- Born: 28 November 1897 Brighouse, Yorkshire, England
- Died: 20 January 1973 (aged 75) Exmouth, Devon, England
- Occupation: Painter

= Miles Balmford Sharp =

English painter

Miles Balmford Sharp (28 November 1897 – 20 January 1973) was an English artist from Brighouse, Yorkshire. He studied at the Central School of Art and Design.

Sharp was a painter in oil paint and watercolour, focusing mainly on landscapes and architecture. Alongside his painting practice Sharp was also a keen etcher, engraver and lithograph artist.

Sharp exhibited widely including exhibiting works at the Royal Academy, London, England. Royal West of England Academy and Birmingham Society of Artists.

From 14 May – 12 June 1937, Sharp had a large scale exhibition at The Foyles Gallery Charing Cross Road, London, titled English Landscapes, an exhibition of oil paintings and engravings of English landscapes, including forty-seven oil paintings, and ten etchings and line engravings.

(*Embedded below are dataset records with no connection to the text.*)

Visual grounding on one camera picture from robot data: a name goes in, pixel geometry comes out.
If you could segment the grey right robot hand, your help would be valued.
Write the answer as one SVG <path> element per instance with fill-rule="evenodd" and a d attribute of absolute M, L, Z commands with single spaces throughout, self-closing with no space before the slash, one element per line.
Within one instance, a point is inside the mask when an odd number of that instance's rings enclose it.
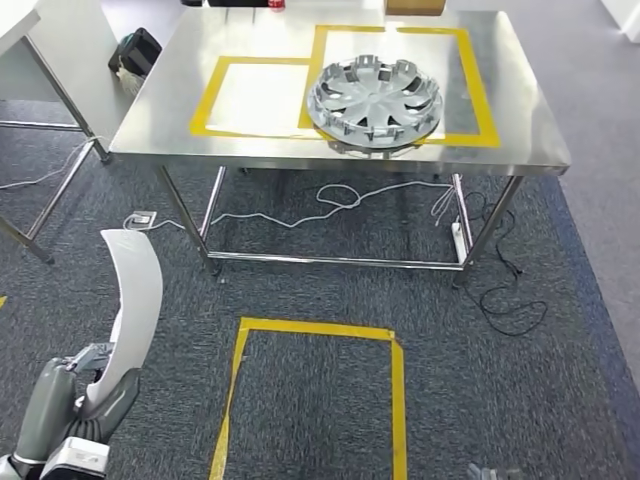
<path fill-rule="evenodd" d="M 523 474 L 517 468 L 488 468 L 469 463 L 466 470 L 469 480 L 522 480 Z"/>

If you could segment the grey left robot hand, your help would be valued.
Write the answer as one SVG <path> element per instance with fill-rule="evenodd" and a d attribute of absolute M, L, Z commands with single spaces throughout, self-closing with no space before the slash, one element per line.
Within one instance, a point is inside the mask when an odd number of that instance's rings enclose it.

The works often depicted his surroundings in Nuneaton with this exhibition containing works depicting George Eliot's birthplace, and hospitals and rural settings in and around Warwickshire. These local scenes were painted later in his career when he took up a position as Principal of the Nuneaton Art School between 1925–1952. Some of the watercolours made during this period were exhibited in Nuneaton Museum & Art Gallery in the exhibition Moments in time.

More recently, Sharp's work was included in the BBC project Your Paintings, later renamed Art UK, which aims to allow easy access to painting in public collections online.